*PROMPT:* Your output should match the listing below word for word, without any images.

*DATA TO EXAMINE:*
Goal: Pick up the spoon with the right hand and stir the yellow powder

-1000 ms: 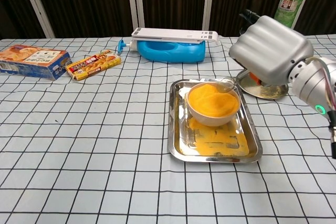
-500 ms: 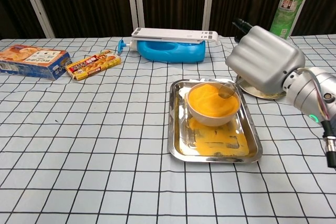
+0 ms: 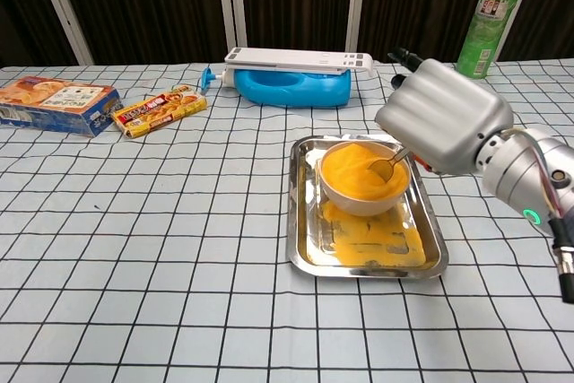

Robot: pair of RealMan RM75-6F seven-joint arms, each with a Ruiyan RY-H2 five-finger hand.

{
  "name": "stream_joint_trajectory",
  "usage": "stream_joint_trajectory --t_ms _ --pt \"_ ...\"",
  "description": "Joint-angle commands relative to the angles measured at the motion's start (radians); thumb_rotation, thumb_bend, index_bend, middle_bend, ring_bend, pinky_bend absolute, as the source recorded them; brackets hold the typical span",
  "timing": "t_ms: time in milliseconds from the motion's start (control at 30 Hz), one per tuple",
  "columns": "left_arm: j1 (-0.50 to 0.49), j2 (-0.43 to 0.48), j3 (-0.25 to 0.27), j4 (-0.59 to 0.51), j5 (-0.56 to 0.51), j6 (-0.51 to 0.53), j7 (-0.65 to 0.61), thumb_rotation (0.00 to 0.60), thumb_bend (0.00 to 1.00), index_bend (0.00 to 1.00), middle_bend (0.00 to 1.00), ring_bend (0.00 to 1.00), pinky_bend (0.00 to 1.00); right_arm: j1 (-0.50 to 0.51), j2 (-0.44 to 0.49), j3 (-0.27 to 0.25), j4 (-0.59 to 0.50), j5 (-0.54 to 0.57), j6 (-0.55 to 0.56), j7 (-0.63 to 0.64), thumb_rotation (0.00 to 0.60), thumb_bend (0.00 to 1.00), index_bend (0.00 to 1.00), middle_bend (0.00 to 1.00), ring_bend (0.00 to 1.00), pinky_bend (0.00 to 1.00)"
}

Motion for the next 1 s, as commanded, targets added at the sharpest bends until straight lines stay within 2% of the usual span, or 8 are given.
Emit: stream_joint_trajectory --t_ms 33,300,667,1000 --pt "0.000 0.000 0.000 0.000 0.000 0.000 0.001 0.600 0.00 0.00 0.00 0.00 0.00 -0.009 0.005 0.003 -0.026 -0.004 -0.001 0.013 0.600 0.71 0.67 0.61 0.29 0.00" --pt "0.002 -0.002 -0.001 0.001 -0.001 0.004 0.004 0.600 0.00 0.00 0.00 0.00 0.00 -0.016 0.022 0.010 -0.019 -0.049 0.019 0.011 0.600 0.71 0.67 0.61 0.30 0.00" --pt "0.001 -0.002 -0.002 0.000 -0.004 0.001 0.006 0.600 0.00 0.00 0.00 0.00 0.00 -0.024 0.034 0.039 0.017 -0.044 0.016 0.009 0.600 0.71 0.67 0.61 0.30 0.00" --pt "0.000 -0.002 -0.002 0.000 -0.004 -0.001 0.006 0.600 0.00 0.00 0.00 0.00 0.00 -0.038 0.016 0.034 0.046 -0.046 -0.001 0.027 0.600 0.71 0.67 0.61 0.30 0.00"
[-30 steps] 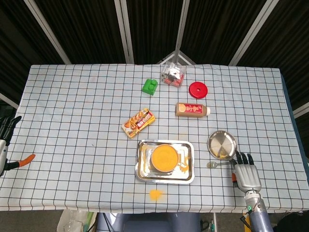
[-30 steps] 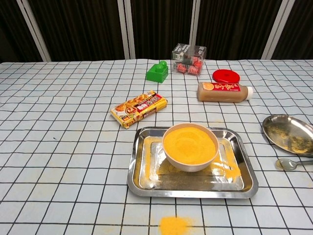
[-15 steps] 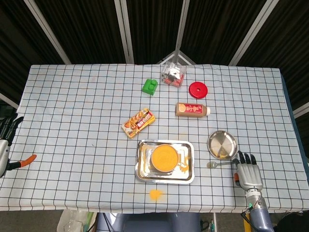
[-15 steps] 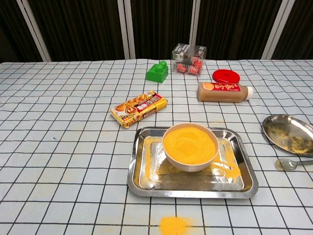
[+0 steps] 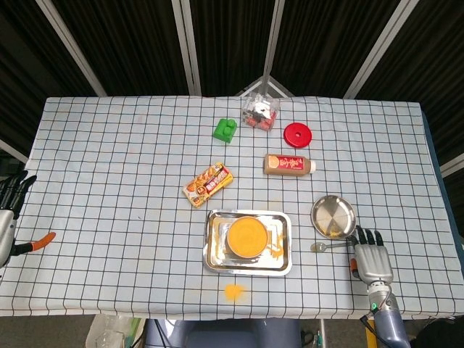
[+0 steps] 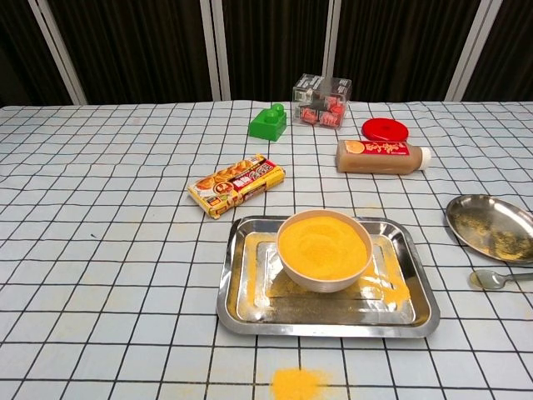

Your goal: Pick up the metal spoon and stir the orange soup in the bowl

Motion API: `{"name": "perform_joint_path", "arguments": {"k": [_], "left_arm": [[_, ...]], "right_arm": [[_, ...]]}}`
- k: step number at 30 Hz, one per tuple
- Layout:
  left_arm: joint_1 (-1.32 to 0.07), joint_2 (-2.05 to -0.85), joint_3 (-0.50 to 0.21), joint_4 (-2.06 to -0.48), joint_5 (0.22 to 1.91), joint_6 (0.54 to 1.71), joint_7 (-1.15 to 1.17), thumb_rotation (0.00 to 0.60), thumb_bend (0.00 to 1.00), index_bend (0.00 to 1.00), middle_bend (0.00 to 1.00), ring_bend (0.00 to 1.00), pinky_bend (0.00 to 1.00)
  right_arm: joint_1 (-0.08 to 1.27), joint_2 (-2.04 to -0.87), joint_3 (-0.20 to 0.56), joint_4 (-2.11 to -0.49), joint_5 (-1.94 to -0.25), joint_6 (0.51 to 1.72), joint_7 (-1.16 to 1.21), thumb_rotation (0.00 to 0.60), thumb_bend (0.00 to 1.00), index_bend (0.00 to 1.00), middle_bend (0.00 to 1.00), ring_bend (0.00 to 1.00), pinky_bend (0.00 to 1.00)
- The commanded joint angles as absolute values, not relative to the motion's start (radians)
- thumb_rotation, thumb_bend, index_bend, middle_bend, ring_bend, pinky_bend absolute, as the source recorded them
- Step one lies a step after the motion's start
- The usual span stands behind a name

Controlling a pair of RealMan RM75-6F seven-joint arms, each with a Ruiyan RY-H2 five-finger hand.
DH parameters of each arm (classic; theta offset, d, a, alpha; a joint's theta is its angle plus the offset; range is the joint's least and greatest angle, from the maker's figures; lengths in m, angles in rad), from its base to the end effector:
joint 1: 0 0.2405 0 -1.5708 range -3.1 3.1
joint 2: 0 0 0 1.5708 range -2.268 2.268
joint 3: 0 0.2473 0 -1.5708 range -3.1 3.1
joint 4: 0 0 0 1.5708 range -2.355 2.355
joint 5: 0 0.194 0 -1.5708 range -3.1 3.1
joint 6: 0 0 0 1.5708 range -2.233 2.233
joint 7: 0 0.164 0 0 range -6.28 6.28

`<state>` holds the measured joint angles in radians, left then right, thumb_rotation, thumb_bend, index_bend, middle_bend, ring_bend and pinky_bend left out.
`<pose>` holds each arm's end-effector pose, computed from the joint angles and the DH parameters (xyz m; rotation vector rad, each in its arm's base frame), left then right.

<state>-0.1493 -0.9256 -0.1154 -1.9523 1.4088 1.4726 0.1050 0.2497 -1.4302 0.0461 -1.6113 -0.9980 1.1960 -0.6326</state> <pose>-0.2355 0.2211 0.2092 -1.3443 -0.9018 -0.9881 -0.3062 -0.2225 0.0368 1.5343 -1.0670 0.3731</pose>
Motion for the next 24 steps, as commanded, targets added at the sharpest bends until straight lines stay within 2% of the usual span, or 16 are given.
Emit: {"name": "perform_joint_path", "arguments": {"k": [1, 16, 24], "left_arm": [[-0.150, -0.927, -0.116, -1.954, 1.410, 1.473, 0.106, 0.600, 0.00, 0.00, 0.00, 0.00, 0.00], [-0.147, -0.916, -0.123, -1.957, 1.409, 1.482, 0.088, 0.600, 0.00, 0.00, 0.00, 0.00, 0.00], [-0.146, -0.912, -0.123, -1.961, 1.411, 1.484, 0.085, 0.600, 0.00, 0.00, 0.00, 0.00, 0.00]], "right_arm": [[0.250, -1.429, 0.043, -1.613, -0.995, 1.196, -0.635, 0.600, 0.58, 0.22, 0.00, 0.00, 0.00], [0.247, -1.424, 0.027, -1.637, -0.990, 1.213, -0.642, 0.600, 0.59, 0.36, 0.00, 0.00, 0.00], [0.238, -1.410, 0.019, -1.674, -1.021, 1.244, -0.631, 0.600, 0.59, 0.36, 0.00, 0.00, 0.00]]}}
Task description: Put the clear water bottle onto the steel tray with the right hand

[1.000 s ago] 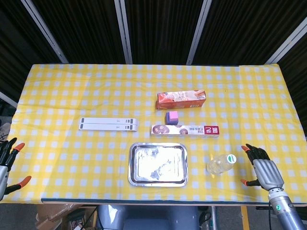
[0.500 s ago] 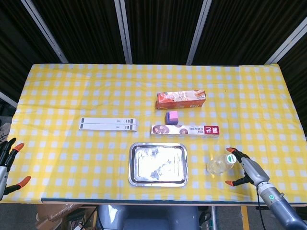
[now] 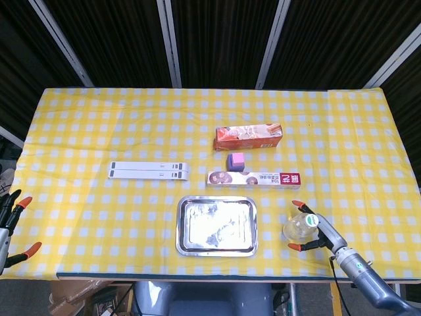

*FINISHED TASK:*
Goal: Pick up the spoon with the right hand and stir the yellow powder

-1000 ms: 
-500 ms: 
+0 ms: 

Robot: pair of RealMan RM75-6F seven-joint arms, each with a Ruiyan RY-H2 five-finger hand.

{
  "name": "stream_joint_trajectory",
  "usage": "stream_joint_trajectory --t_ms _ --pt \"_ ...\"",
  "description": "Joint-angle commands relative to the angles measured at the motion's start (radians); thumb_rotation, thumb_bend, index_bend, middle_bend, ring_bend, pinky_bend absolute, as the source recorded them; brackets hold the typical span",
  "timing": "t_ms: time in milliseconds from the motion's start (control at 30 Hz), one per tuple",
  "columns": "left_arm: j1 (-0.50 to 0.49), j2 (-0.43 to 0.48), j3 (-0.25 to 0.27), j4 (-0.59 to 0.51), j5 (-0.56 to 0.51), j6 (-0.51 to 0.53), j7 (-0.65 to 0.61), thumb_rotation (0.00 to 0.60), thumb_bend (0.00 to 1.00), index_bend (0.00 to 1.00), middle_bend (0.00 to 1.00), ring_bend (0.00 to 1.00), pinky_bend (0.00 to 1.00); right_arm: j1 (-0.50 to 0.51), j2 (-0.44 to 0.49), j3 (-0.27 to 0.25), j4 (-0.59 to 0.50), j5 (-0.54 to 0.57), j6 (-0.55 to 0.56), j7 (-0.63 to 0.64), thumb_rotation (0.00 to 0.60), thumb_bend (0.00 to 1.00), index_bend (0.00 to 1.00), middle_bend (0.00 to 1.00), ring_bend (0.00 to 1.00), pinky_bend (0.00 to 1.00)"
}

Motion for the next 1 s, as commanded, targets added at the sharpest bends until straight lines stay within 2% of the usual span, or 8 are given.
Emit: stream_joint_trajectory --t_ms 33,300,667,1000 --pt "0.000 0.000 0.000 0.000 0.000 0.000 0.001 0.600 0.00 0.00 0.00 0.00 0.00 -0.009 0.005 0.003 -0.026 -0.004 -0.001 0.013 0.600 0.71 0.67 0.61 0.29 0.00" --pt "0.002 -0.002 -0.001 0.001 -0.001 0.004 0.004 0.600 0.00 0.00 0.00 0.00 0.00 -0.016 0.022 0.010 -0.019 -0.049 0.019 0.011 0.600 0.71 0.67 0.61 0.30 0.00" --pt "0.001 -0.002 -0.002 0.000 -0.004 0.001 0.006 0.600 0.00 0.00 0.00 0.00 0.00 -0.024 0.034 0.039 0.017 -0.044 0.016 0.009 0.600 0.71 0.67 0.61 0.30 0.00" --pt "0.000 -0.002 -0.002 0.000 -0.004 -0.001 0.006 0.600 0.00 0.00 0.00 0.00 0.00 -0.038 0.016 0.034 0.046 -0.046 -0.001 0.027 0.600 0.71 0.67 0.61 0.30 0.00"
[-30 steps] 
[-30 steps] 
[-15 steps] 
[-15 steps] 
[+0 steps] 
[+0 steps] 

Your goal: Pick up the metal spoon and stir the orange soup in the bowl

Motion API: `{"name": "perform_joint_path", "arguments": {"k": [_], "left_arm": [[_, ...]], "right_arm": [[_, ...]]}}`
- k: step number at 30 Hz, one per tuple
- Layout:
  left_arm: joint_1 (-1.32 to 0.07), joint_2 (-2.05 to -0.85), joint_3 (-0.50 to 0.21), joint_4 (-2.06 to -0.48), joint_5 (0.22 to 1.91), joint_6 (0.54 to 1.71), joint_7 (-1.15 to 1.17), thumb_rotation (0.00 to 0.60), thumb_bend (0.00 to 1.00), index_bend (0.00 to 1.00), middle_bend (0.00 to 1.00), ring_bend (0.00 to 1.00), pinky_bend (0.00 to 1.00)
  right_arm: joint_1 (-0.08 to 1.27), joint_2 (-2.04 to -0.87), joint_3 (-0.20 to 0.56), joint_4 (-2.11 to -0.49), joint_5 (-1.94 to -0.25), joint_6 (0.51 to 1.72), joint_7 (-1.16 to 1.21), thumb_rotation (0.00 to 0.60), thumb_bend (0.00 to 1.00), index_bend (0.00 to 1.00), middle_bend (0.00 to 1.00), ring_bend (0.00 to 1.00), pinky_bend (0.00 to 1.00)
- The commanded joint angles as absolute values, not relative to the motion's start (radians)
- thumb_rotation, thumb_bend, index_bend, middle_bend, ring_bend, pinky_bend absolute, as the source recorded them
- Step one lies a step after the motion's start
- The usual span stands behind a name

Controlling a pair of RealMan RM75-6F seven-joint arms, each with a Ruiyan RY-H2 five-finger hand.
DH parameters of each arm (classic; theta offset, d, a, alpha; a joint's theta is its angle plus the offset; range is the joint's least and greatest angle, from the maker's figures; lengths in m, angles in rad), from its base to the end effector:
joint 1: 0 0.2405 0 -1.5708 range -3.1 3.1
joint 2: 0 0 0 1.5708 range -2.268 2.268
joint 3: 0 0.2473 0 -1.5708 range -3.1 3.1
joint 4: 0 0 0 1.5708 range -2.355 2.355
joint 5: 0 0.194 0 -1.5708 range -3.1 3.1
joint 6: 0 0 0 1.5708 range -2.233 2.233
joint 7: 0 0.164 0 0 range -6.28 6.28

`<state>` holds the measured joint angles in radians, left then right, thumb_rotation, thumb_bend, index_bend, middle_bend, ring_bend and pinky_bend left out.
`<pose>` holds each arm's end-effector pose, computed from the joint angles and the DH parameters (xyz m; rotation vector rad, each in its arm's base frame), left then right.

<state>-0.1493 -0.9256 -0.1154 -1.9523 1.4088 1.4726 0.1050 0.2497 -1.4302 0.0461 -1.6113 -0.9980 1.1960 -0.6326</state> <pose>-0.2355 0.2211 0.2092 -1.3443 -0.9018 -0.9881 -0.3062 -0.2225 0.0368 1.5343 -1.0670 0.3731</pose>
Motion for the next 24 steps, as commanded, targets added at the sharpest bends until straight lines stay within 2% of the usual span, or 16 are given.
Emit: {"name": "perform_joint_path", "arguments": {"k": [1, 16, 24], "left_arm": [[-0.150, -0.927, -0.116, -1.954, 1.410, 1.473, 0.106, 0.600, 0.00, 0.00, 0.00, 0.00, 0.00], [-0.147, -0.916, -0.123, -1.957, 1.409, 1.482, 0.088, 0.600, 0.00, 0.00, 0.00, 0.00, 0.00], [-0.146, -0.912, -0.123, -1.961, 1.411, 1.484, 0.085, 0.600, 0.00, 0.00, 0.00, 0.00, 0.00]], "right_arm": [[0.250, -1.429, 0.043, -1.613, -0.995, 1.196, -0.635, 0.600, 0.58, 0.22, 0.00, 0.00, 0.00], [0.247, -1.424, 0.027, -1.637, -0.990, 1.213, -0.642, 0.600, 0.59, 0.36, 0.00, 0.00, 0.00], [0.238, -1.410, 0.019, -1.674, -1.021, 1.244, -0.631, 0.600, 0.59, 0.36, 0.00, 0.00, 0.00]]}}
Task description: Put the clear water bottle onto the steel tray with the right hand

[1.000 s ago] 
[0.500 s ago] 
[now] 

The exercise is fully answered.